HatakeKakaxi opened this issue · comments

This library implements both reading and writing of FASTQ files. I wonder is it faster than just using std::iostream ?

The short answer is "yes".

For IO operations, the library internally relies on unbuffered low-level read/write system calls and manages the underlying buffer itself. It is pretty similar to what buffered streams do in <iostream> but more focused on FASTQ/A parsing/writing rather than providing generic IO streams. This decision is mainly shaped by 'zlib' as well as the original 'kseq'. Additionally, this allows easier implementation of other features such as non-blocking write operation, custom file compression algorithms (with default gzip support) and etc.

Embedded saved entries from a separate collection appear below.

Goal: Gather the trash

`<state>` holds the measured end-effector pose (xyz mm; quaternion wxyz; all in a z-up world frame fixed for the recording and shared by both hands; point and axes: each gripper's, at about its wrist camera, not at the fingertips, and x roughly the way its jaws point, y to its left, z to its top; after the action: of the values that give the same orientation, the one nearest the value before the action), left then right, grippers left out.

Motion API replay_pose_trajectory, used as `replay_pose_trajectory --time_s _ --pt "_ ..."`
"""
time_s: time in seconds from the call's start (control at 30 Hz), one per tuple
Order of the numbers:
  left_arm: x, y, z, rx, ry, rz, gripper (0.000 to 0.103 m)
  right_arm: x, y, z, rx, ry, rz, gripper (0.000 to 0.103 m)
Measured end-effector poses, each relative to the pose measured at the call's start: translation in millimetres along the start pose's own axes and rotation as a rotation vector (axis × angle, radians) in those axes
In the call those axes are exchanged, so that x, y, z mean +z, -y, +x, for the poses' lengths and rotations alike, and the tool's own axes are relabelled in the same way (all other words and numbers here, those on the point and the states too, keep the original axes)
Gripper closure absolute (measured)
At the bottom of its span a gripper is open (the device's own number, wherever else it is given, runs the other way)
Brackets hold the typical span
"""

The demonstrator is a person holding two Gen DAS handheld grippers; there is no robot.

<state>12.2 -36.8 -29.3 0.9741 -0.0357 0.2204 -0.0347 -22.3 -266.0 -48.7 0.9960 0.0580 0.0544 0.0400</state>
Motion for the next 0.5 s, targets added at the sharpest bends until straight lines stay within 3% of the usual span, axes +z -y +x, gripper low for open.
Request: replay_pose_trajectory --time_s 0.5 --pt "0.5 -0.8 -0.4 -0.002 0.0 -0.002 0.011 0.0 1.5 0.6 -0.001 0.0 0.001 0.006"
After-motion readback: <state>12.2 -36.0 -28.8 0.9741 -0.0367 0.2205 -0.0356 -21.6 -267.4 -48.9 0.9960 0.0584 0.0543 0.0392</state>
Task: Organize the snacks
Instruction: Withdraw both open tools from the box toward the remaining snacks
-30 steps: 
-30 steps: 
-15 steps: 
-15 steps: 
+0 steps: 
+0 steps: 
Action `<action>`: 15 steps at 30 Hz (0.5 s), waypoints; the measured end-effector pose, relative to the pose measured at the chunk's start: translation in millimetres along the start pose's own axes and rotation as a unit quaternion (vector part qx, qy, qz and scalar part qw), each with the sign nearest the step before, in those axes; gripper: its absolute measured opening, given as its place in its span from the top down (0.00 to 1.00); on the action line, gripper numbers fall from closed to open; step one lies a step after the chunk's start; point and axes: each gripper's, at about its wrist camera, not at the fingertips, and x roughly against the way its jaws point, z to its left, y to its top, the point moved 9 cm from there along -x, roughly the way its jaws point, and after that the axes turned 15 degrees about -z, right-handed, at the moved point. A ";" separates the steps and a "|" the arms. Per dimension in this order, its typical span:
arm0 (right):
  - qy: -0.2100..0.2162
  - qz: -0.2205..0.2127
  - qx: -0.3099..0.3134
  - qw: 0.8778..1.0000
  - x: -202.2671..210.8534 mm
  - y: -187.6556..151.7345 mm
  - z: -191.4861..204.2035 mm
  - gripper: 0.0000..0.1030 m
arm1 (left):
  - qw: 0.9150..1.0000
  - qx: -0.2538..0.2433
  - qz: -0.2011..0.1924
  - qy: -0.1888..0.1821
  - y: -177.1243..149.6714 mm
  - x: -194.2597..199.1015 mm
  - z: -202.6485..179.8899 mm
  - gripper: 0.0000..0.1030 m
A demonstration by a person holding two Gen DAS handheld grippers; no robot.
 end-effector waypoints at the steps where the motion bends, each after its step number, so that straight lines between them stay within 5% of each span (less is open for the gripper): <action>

There is a crude parser that I wrote based on <iostream> (reading the input file using ifstream) that you can find in benchmark/kseq++_bench.cpp. You can compile it by passing -DBUILD_BENCHMARKING=on to cmake. Running it on my laptop (MacBook Pro M1, 2020) using dataset_A.fa (from the dataset mentioned in the README) gives me this result:

$ ./build/benchmark/kseq++-bench /tmp/seqkit-benchmark-data/dataset_A.fa /tmp/output_A.fq
=== READ TESTS ===
[gzread] 0.342 sec
[ks_getc] 3.01 sec
[ks_getuntil] 1.68 sec
[gzgetc] 7.03 sec
[gzgets] 0.983 sec
[fgets] 1.88 sec
[kstream] 1.55 sec
[seqan] 3.65 sec
[kseq] 1.08 sec
[kseq++] 1.08 sec
[ifstream] 3.75 sec
[kseq++/read_all] 1.4 sec
[seqan/readRecords] 5.91 sec

It is ~3.5x faster than the implementation using iostream ([kseq++] 1.08 sec vs [ifstream] 3.75 sec) and it is as fast as kseq while it provides higher-level API.

By the way, if you find any issue in the benchmark implementations, I would really appreciate if you report it.